Abstract: Astrophyllite is a rock-forming mineral (3.4 vol.%) in the metasomatized wallrocks within 2 to 3 km of the contact with the Mount Gharib A-type complex in northeastern Egypt. In the peralkaline A-type granites of the main complex, astrophyllite occurs in accessory amounts (0.1 to 0.5 vol.%), mostly in association with arfvedsonite.
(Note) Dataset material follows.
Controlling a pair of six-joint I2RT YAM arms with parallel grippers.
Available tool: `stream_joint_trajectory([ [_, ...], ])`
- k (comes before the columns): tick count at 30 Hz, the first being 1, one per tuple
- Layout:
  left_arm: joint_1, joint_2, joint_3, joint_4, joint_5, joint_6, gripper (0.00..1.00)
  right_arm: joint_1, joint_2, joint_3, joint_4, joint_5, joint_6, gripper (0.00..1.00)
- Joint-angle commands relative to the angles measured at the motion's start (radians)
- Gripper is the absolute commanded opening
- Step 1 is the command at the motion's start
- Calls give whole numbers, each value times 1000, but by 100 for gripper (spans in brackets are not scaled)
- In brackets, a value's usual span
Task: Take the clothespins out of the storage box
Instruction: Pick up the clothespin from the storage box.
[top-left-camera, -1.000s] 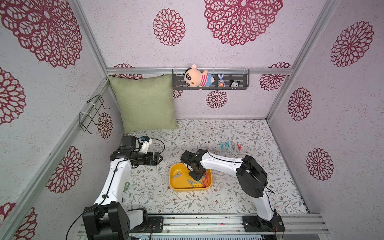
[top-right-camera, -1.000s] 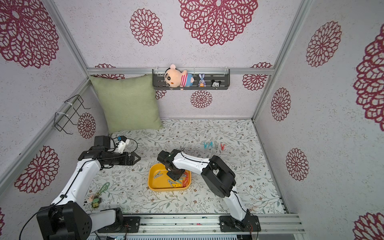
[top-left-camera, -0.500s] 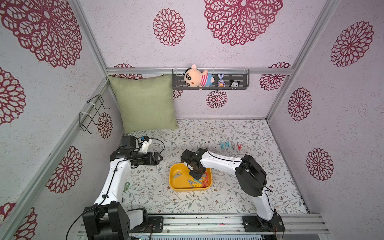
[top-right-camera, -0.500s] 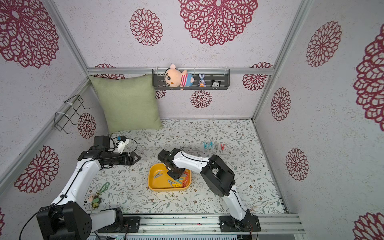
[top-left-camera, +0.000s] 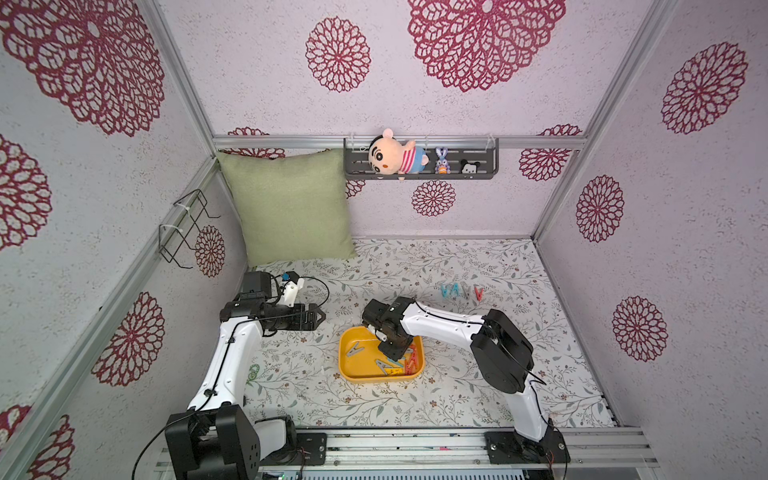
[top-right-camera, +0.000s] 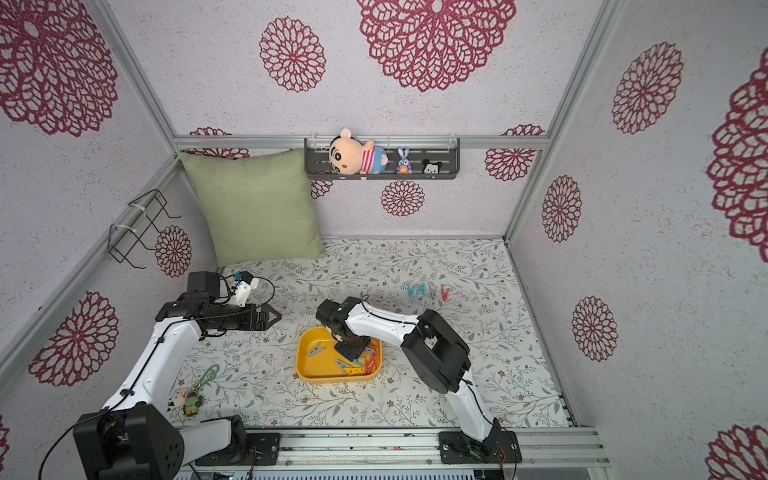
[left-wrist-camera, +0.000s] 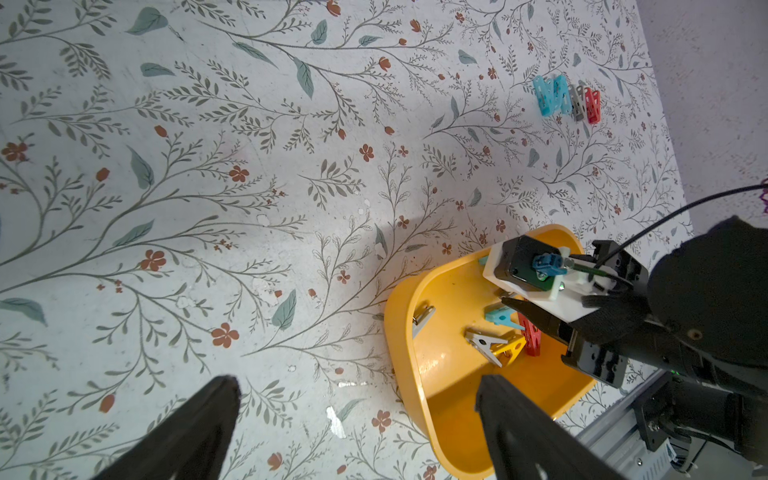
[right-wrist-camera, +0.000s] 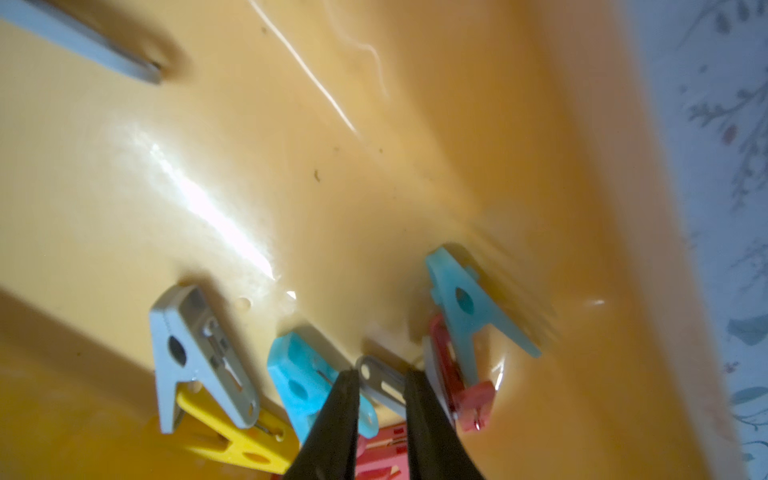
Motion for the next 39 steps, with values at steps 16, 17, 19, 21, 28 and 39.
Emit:
stream_joint_trajectory([
  [16,11,-3,14,13,16,8,97,-2,-37,-12,-20,0,-28,28],
  [17,11,-4,14,14,16,8,97,-2,-33,-13,-16,-1,-30,28],
  [19,11,-5,14,13,16,8,97,-2,-31,-17,-8,-2,-32,28],
  [21,11,-4,13,14,16,8,98,-4,-27,-24,-1,-2,-32,28],
  [28,12,-5,12,16,16,8,97,-10,-34,-63,23,7,-30,26],
  [39,13,-4,11,17,16,8,97,5,-64,-5,60,-24,-8,3],
])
Eighteen chemical analyses of astrophyllite from both rock units have been used to discuss mineral chemistry, compositional variations and isomorphism.
Substitutions in the astrophyllite unit cell [(Na,K)3Fe7Ti2Si8(O,OH)31] involve F, Ca, Mn, Zn, Mg, Nb, Zr, Sn and Al. The contents of the unit cell depart from ideal stiochiometry. Unusually high Nb contents (up to 5 wt.% Nb2O5) characterize the Egyptian astrophyllites. The replacement of Ti by Nb is balanced by cation vacancies (Nb5+ → Ti4+ + □). The niobophyllite-astrophyllite relationship and the structure of astrophyllite in relation to mica and biopyriboles are discussed.
Astrophyllite may have been formed at the expense of alkali amphiboles by metasomatic reactions involving Ti-Nb-rich alkaline fluids and arfvedsonite;
3 arfvedsonite + 3 water + liquid →
2 astrophyllite + 8 quartz + free ions + gas
3[(K0.33Na0.66)Na2Fe5Si8O22(OH,F)] + 3H2O + K3Ti3NbO10→
2[(K2Na)Fe7(Ti1.5Nb0.5)Si8O26(OH4F)] + 8SiO2+
Most astrophyllite reported in the literature occurs in association with alkali amphiboles, particularly arfvedsonite, thus suggesting that similar metasomatic reactions were responsible for the formation of astrophyllite in many other localities in the world.